Please reproduce the records, omitting nothing and changing nothing.

- **Records for this task**

=======

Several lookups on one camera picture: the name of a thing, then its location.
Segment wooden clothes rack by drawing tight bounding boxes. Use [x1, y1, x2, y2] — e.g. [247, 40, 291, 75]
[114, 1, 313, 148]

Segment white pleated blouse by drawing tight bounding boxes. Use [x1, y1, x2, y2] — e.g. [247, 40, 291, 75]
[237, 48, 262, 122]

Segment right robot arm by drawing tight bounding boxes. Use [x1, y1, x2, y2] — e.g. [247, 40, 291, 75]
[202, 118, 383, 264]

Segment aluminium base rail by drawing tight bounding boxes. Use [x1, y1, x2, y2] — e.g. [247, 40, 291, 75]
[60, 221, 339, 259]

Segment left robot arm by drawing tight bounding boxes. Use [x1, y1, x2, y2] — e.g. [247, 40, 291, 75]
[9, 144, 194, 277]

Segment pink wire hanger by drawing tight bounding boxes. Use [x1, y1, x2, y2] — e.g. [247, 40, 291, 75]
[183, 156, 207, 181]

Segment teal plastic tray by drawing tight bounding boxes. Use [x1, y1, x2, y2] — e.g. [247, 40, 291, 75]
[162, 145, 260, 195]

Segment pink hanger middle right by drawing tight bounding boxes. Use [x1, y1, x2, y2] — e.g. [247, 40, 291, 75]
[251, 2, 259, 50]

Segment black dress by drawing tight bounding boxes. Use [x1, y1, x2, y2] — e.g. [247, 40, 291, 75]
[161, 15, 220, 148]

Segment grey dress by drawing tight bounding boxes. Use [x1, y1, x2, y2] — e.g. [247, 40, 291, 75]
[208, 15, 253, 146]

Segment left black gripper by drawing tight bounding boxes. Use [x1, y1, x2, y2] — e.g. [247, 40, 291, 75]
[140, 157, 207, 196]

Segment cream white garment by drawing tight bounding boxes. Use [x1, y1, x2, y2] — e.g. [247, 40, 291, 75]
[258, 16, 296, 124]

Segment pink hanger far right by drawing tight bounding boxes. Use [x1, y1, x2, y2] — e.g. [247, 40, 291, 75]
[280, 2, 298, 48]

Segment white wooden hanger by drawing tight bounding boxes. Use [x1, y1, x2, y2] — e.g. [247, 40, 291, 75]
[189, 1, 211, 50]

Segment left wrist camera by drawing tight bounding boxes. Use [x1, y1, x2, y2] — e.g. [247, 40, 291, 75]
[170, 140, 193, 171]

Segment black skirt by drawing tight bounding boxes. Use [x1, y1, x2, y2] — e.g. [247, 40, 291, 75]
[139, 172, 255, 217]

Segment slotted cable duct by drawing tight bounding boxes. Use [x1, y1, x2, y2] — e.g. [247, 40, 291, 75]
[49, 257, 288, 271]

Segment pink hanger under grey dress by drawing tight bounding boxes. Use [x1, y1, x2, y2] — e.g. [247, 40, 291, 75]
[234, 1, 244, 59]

=======

- **Response**
Several lookups on one camera picture: the name of a thing, then its location.
Segment wooden clothes rack by drawing tight bounding boxes. Use [x1, y1, x2, y2] — e.g. [247, 40, 291, 75]
[114, 1, 313, 148]

Segment white pleated blouse by drawing tight bounding boxes. Use [x1, y1, x2, y2] — e.g. [247, 40, 291, 75]
[237, 48, 262, 122]

Segment right robot arm by drawing tight bounding boxes. Use [x1, y1, x2, y2] — e.g. [247, 40, 291, 75]
[202, 118, 383, 264]

Segment aluminium base rail by drawing tight bounding boxes. Use [x1, y1, x2, y2] — e.g. [247, 40, 291, 75]
[60, 221, 339, 259]

Segment left robot arm by drawing tight bounding boxes. Use [x1, y1, x2, y2] — e.g. [247, 40, 291, 75]
[9, 144, 194, 277]

Segment pink wire hanger by drawing tight bounding boxes. Use [x1, y1, x2, y2] — e.g. [247, 40, 291, 75]
[183, 156, 207, 181]

Segment teal plastic tray by drawing tight bounding boxes. Use [x1, y1, x2, y2] — e.g. [247, 40, 291, 75]
[162, 145, 260, 195]

Segment pink hanger middle right by drawing tight bounding boxes. Use [x1, y1, x2, y2] — e.g. [247, 40, 291, 75]
[251, 2, 259, 50]

Segment black dress by drawing tight bounding boxes. Use [x1, y1, x2, y2] — e.g. [247, 40, 291, 75]
[161, 15, 220, 148]

Segment grey dress by drawing tight bounding boxes. Use [x1, y1, x2, y2] — e.g. [247, 40, 291, 75]
[208, 15, 253, 146]

Segment left black gripper by drawing tight bounding boxes. Use [x1, y1, x2, y2] — e.g. [247, 40, 291, 75]
[140, 157, 207, 196]

Segment cream white garment by drawing tight bounding boxes. Use [x1, y1, x2, y2] — e.g. [247, 40, 291, 75]
[258, 16, 296, 124]

Segment pink hanger far right by drawing tight bounding boxes. Use [x1, y1, x2, y2] — e.g. [247, 40, 291, 75]
[280, 2, 298, 48]

Segment white wooden hanger by drawing tight bounding boxes. Use [x1, y1, x2, y2] — e.g. [247, 40, 291, 75]
[189, 1, 211, 50]

Segment left wrist camera by drawing tight bounding boxes. Use [x1, y1, x2, y2] — e.g. [247, 40, 291, 75]
[170, 140, 193, 171]

Segment black skirt by drawing tight bounding boxes. Use [x1, y1, x2, y2] — e.g. [247, 40, 291, 75]
[139, 172, 255, 217]

Segment slotted cable duct by drawing tight bounding boxes. Use [x1, y1, x2, y2] — e.g. [247, 40, 291, 75]
[49, 257, 288, 271]

Segment pink hanger under grey dress by drawing tight bounding boxes. Use [x1, y1, x2, y2] — e.g. [247, 40, 291, 75]
[234, 1, 244, 59]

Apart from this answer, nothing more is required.